Items from a dataset:

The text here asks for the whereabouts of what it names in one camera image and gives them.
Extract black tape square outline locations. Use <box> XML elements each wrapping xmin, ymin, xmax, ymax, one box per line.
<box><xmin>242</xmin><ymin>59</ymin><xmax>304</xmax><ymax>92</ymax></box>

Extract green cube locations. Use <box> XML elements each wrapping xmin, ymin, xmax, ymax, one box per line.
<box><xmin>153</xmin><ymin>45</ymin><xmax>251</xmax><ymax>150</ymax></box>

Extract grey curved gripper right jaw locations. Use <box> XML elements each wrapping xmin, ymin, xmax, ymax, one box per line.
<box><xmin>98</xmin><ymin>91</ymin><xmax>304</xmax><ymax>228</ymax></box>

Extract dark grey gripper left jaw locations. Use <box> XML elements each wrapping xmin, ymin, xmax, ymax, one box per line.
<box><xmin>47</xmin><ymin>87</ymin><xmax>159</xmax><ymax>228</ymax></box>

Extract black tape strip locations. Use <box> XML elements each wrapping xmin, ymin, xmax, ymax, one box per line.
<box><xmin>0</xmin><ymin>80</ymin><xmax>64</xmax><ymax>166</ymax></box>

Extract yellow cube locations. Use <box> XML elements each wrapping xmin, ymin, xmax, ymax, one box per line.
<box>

• [WHAT YOU SHOULD DO] Transcribe all the entries, keeping each one exactly as it is.

• [RESPONSE AREA]
The text here asks for the whereabouts of what it names in one camera image and gives them.
Extract black tape square outline locations. Use <box> XML elements each wrapping xmin, ymin, xmax, ymax, one box per line.
<box><xmin>242</xmin><ymin>59</ymin><xmax>304</xmax><ymax>92</ymax></box>

Extract green cube locations. Use <box> XML elements each wrapping xmin, ymin, xmax, ymax, one box per line.
<box><xmin>153</xmin><ymin>45</ymin><xmax>251</xmax><ymax>150</ymax></box>

Extract grey curved gripper right jaw locations. Use <box> XML elements each wrapping xmin, ymin, xmax, ymax, one box per line.
<box><xmin>98</xmin><ymin>91</ymin><xmax>304</xmax><ymax>228</ymax></box>

Extract dark grey gripper left jaw locations. Use <box> XML elements each wrapping xmin, ymin, xmax, ymax, one box per line.
<box><xmin>47</xmin><ymin>87</ymin><xmax>159</xmax><ymax>228</ymax></box>

Extract black tape strip locations. Use <box> XML elements each wrapping xmin, ymin, xmax, ymax, one box per line.
<box><xmin>0</xmin><ymin>80</ymin><xmax>64</xmax><ymax>166</ymax></box>

Extract yellow cube locations. Use <box> XML elements each wrapping xmin, ymin, xmax, ymax, one box per line.
<box>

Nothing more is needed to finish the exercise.